5344 byte statically linked hello world in C:

    $ musl-gcc -static -Os -s -o hello hello.c
    $ ls -la hello
    -rwxrwxr-x. 1 sebastian sebastian 5344 Sep 30 06:22 hello
    $ ldd hello
	    not a dynamic executable
    $ ./hello 
    Hello, World
384 Byte hello world using NASM and ld on linux/amd64:

    BITS 64
    global _start
    
    %define SYS_write		1
    %define SYS_exit		60
    %define STDOUT_FILENO	1
    
    section .text
    _start:
    	call	after
    strHello:	db 'Hello, World!',10
    lenHello	equ $-strHello
    after:
    	pop		rsi
    	mov		rdx, lenHello
    	mov		rax, SYS_write
    	mov		rdi, STDOUT_FILENO
    	syscall
    
    	mov		rax, SYS_exit
    	xor		rdi, rdi
    	syscall
Most of the size overhead in the latter example comes from the ELF header, so by paying a bit more attention to the linker scripts, or just inlining a small ELF header with db in the asm file, it would be even smaller.

Just for size comparison. I am sure that it's quite possible to generate small Rust binaries as well.

  > I am sure that it's quite possible to generate small Rust 
  > binaries as well.
Indeed, here's a 151-byte hello world[0] in Rust: http://mainisusuallyafunction.blogspot.com/2015/01/151-byte-...
It's not clear (though it seems like no?) that the parent used options like LTO that would reduce the binary size.
I just literally installed the compiler toolset and did the first demo in the tutorial. I have never seen anything so large before, but I'm not a coder and not a windows coder.
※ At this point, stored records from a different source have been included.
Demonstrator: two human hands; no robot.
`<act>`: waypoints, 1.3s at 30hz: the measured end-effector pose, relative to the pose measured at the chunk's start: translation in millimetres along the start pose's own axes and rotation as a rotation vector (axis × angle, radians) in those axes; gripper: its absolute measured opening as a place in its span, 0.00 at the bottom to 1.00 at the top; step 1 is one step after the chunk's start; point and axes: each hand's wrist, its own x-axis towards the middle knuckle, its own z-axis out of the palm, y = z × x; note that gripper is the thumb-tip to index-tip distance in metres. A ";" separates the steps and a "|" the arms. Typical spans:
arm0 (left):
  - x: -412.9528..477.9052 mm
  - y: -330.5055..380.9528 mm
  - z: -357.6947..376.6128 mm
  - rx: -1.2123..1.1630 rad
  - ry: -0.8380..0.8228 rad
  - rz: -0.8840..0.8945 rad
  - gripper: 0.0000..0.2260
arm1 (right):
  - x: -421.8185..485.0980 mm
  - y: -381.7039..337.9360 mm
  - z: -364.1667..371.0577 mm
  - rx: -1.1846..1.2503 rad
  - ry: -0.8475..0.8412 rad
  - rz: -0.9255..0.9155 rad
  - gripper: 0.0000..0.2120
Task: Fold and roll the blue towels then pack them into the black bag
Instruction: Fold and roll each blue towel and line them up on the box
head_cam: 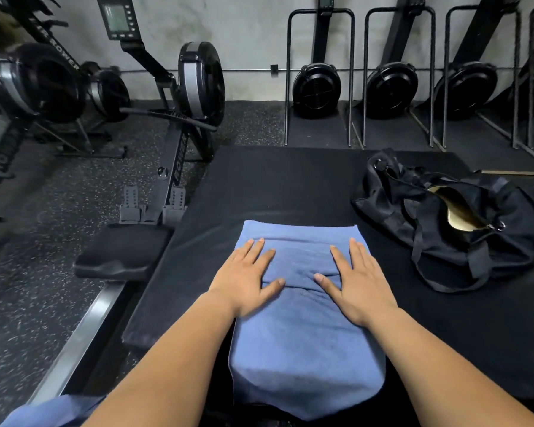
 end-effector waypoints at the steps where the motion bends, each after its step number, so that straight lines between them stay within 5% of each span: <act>1: 6.1 5.7 -3.6 -0.053 0.014 -0.040 0.35 | 2.1 -2.1 -0.5 0.006 0.006 0.011 0.47; 9: -2.7 30.1 16.3 -0.004 0.161 -0.038 0.40 | 9.0 -8.9 -0.4 0.039 0.143 0.017 0.40; 14: -0.8 37.6 13.4 0.092 0.514 0.297 0.17 | 3.8 -10.2 2.4 -0.077 0.610 -0.343 0.09; 16: -4.6 38.8 16.6 0.156 0.603 0.391 0.05 | -2.7 -13.2 1.1 -0.064 0.498 -0.356 0.09; 22: -34.0 34.5 15.0 0.045 0.539 0.277 0.10 | -49.7 -1.4 -13.5 0.094 0.191 -0.287 0.19; 26: -77.4 26.3 7.5 -0.096 0.342 0.269 0.18 | -88.2 16.3 -9.4 0.106 0.012 -0.396 0.29; 30: -104.7 10.4 6.1 -0.033 0.122 0.370 0.33 | -107.1 27.3 -11.6 0.026 0.115 -0.451 0.35; 33: -115.6 5.0 10.7 0.002 0.129 0.356 0.38 | -116.2 30.8 -16.1 -0.036 0.127 -0.474 0.38; 39: -121.0 11.8 16.3 -0.145 0.315 0.389 0.20 | -119.8 26.9 -12.1 0.083 0.267 -0.591 0.17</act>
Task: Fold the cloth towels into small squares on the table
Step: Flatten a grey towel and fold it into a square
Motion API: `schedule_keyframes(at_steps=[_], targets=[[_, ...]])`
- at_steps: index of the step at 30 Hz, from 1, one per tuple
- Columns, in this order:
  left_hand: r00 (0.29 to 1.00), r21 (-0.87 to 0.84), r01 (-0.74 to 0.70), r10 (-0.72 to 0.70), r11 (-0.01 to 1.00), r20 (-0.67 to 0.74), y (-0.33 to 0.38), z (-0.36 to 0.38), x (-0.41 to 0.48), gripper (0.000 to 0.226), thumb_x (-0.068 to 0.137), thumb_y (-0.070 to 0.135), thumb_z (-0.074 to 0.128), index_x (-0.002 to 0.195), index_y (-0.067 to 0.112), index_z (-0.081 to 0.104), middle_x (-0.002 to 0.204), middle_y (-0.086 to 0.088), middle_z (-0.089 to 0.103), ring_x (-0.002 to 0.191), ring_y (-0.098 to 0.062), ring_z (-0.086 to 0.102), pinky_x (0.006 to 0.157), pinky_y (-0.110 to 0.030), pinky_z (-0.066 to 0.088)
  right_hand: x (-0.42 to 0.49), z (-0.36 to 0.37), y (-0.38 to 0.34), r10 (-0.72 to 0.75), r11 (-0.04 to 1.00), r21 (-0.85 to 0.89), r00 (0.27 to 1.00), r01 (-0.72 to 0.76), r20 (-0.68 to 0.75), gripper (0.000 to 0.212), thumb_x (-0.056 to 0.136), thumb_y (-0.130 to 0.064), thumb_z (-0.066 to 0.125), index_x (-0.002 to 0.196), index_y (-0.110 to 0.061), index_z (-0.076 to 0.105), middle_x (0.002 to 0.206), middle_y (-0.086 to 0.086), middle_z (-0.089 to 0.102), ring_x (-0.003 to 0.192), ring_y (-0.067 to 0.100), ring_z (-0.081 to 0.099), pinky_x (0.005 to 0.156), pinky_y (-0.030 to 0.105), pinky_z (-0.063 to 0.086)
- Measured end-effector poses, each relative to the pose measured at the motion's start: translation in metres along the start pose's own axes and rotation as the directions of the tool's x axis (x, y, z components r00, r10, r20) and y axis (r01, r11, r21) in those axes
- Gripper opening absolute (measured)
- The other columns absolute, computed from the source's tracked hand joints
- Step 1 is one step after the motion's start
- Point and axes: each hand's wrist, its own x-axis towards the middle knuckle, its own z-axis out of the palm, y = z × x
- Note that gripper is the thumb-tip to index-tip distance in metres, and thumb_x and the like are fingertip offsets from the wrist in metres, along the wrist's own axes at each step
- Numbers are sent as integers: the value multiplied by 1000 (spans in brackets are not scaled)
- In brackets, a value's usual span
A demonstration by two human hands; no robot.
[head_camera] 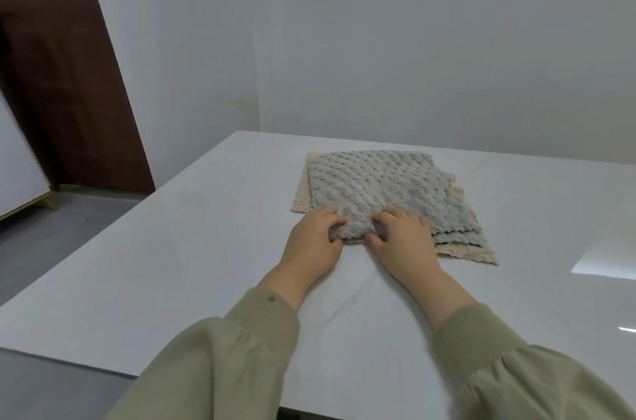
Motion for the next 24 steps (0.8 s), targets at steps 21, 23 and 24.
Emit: schedule_keyframes(at_steps=[21,23,24], targets=[[943,-614,-6,-200,789,-266,-3,-43,0,22,89,6,58,79,21,70,78,7,72,77,-9,66,69,-16,50,4,-22,-21,376,539,841,907,-48,-189,47,95,-3,35,138,-17,47,106,-1,54,94,7,50,85,31,47],[963,-688,16,-196,726,-184,-12,-62,-7,22,90,0,54,78,10,70,73,0,70,70,-14,65,67,-24,50,-4,-34,-39,221,534,846,962,17,-159,46,93,0,37,132,-19,53,110,-2,58,94,7,51,81,23,42],[965,-709,26,-202,705,-165,-18,-70,-11,24,90,-3,52,77,6,70,70,-1,69,66,-14,64,65,-27,48,-10,-38,-50,73,547,836,992,45,-101,43,92,2,40,123,-18,61,107,-2,63,91,10,53,78,21,42]])
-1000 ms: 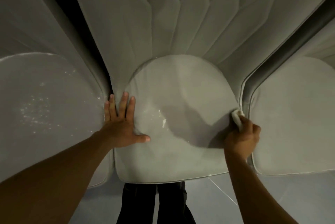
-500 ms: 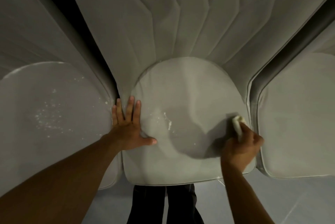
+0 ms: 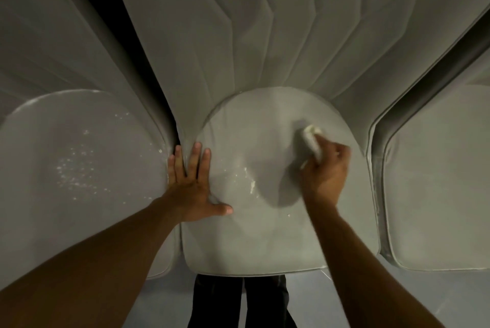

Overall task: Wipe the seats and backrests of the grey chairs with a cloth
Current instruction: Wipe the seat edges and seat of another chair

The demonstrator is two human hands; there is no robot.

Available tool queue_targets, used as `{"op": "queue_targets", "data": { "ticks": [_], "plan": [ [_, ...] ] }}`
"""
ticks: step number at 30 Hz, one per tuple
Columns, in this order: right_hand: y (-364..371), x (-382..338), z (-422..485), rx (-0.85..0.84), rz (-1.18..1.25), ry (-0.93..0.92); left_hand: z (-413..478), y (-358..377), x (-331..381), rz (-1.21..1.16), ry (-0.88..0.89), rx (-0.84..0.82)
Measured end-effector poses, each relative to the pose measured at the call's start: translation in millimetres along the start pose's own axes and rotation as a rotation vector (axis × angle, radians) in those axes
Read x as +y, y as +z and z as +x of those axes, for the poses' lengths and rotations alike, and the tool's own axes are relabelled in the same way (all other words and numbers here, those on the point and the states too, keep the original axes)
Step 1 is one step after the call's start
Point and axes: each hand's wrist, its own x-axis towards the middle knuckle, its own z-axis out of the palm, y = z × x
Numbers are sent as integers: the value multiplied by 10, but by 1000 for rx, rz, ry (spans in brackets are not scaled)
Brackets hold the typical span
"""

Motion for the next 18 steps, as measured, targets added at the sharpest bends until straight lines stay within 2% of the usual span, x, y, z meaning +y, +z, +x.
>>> {"op": "queue_targets", "data": {
  "ticks": [1, 3, 5, 11, 14, 16, 18],
  "plan": [
    [-56, 40, 168, 134, -5, 60, 0, -3, 3, 0, 0, 0],
    [-169, 125, 447, 268, -56, 174, 4, -4, 5, -1, 4, 3],
    [-147, 198, 533, 237, -60, 257, 6, 7, 2, -1, 9, 2],
    [404, -30, 223, -125, -184, -120, 6, 18, -11, 7, 16, 17],
    [505, -144, -7, -263, -83, -231, 4, 23, -9, 4, 10, 29],
    [446, -110, -89, -265, -121, -321, 1, 27, -12, 9, 10, 38],
    [284, -80, 19, -148, -111, -302, 11, 36, -10, 2, 14, 34]
  ]
}}
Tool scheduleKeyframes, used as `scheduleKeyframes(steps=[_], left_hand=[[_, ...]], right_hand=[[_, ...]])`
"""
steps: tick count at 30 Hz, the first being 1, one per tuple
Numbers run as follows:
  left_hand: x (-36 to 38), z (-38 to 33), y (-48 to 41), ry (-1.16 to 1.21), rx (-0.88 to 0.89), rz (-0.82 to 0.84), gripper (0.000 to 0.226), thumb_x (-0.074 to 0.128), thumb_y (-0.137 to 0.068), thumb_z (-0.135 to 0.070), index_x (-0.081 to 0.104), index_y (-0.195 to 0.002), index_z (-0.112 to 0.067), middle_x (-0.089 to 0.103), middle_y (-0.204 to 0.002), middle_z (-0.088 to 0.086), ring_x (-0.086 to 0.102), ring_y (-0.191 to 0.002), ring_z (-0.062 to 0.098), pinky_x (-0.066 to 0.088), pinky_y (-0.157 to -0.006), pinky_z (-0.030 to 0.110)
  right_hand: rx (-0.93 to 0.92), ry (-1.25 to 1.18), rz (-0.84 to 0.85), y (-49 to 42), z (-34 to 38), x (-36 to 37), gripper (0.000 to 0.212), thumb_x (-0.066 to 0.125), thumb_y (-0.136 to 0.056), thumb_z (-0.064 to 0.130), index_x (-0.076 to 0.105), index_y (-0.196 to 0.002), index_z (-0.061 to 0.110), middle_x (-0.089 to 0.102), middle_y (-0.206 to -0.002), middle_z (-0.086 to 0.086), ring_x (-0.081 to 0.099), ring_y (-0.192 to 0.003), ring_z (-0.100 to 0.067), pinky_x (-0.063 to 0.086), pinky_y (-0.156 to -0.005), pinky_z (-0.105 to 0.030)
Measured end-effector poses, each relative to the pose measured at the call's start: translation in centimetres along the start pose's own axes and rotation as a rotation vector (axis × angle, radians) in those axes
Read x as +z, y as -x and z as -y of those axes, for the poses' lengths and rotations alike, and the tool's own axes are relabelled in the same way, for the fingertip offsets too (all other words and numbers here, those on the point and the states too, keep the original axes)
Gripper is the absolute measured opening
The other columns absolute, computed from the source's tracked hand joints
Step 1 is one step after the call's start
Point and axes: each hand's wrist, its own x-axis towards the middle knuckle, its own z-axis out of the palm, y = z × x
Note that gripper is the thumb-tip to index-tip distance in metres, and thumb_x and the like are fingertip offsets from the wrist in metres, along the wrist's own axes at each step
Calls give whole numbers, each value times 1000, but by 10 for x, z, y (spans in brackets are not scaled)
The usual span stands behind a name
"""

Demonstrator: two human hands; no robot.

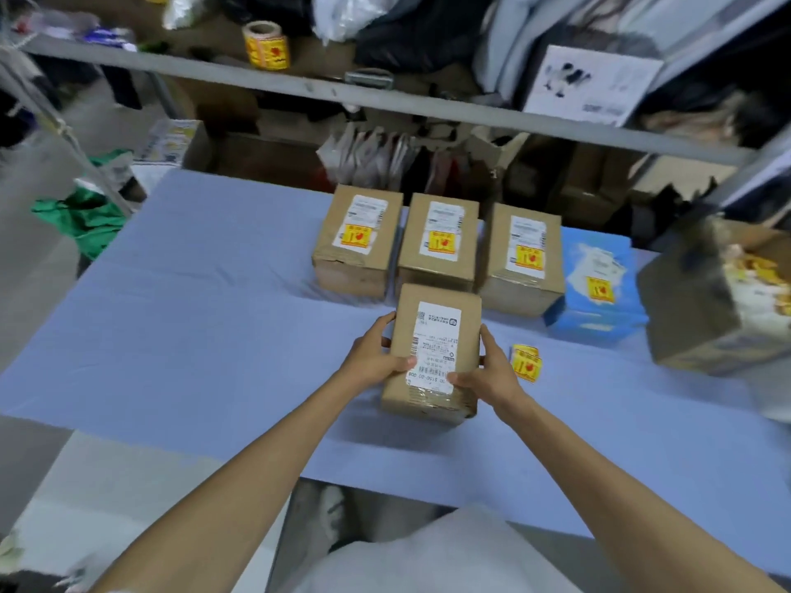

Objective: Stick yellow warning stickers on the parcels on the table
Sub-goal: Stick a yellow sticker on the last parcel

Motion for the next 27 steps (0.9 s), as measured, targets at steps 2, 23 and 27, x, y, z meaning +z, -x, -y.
scheduleKeyframes(steps=[2,23,27], left_hand=[[18,-7,-4,-10,11,4,87,82,-72,-21,33,-143,-36,59,-107,3,61,-98,18,51,-84,31],[57,-15,-9,-92,-65,-113,77,70,-84,-35,26,-146,-42,61,-120,3,61,-108,25,47,-99,43],[57,-16,-9,-82,-62,-124,76,71,-84,-33,28,-146,-41,61,-118,3,61,-105,23,48,-99,43]], right_hand=[[24,-5,-23,-1,-5,-17,90,74,-74,-3,27,-144,29,57,-125,-4,57,-101,-15,54,-69,-28],[-86,48,-136,-4,-43,-36,90,81,-70,29,29,-141,47,54,-107,20,58,-95,-7,53,-69,-27],[-115,52,-158,-2,-46,-35,87,79,-70,37,29,-141,47,54,-102,27,61,-93,-7,54,-71,-27]])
The only windows code I have compiled has been FreePascal and that wasn't this crazy.

Similar to what sebcat showed above, I've done a bit of assembly on systems 8bit and up including nasm on linux, so not used to binaries with this sort of baggage. Wasn't trying to paint rust in a negative light, just came as a surprise when I ran that first compile.

It's all good! I'm not assuming any malice. First impressions are also very important.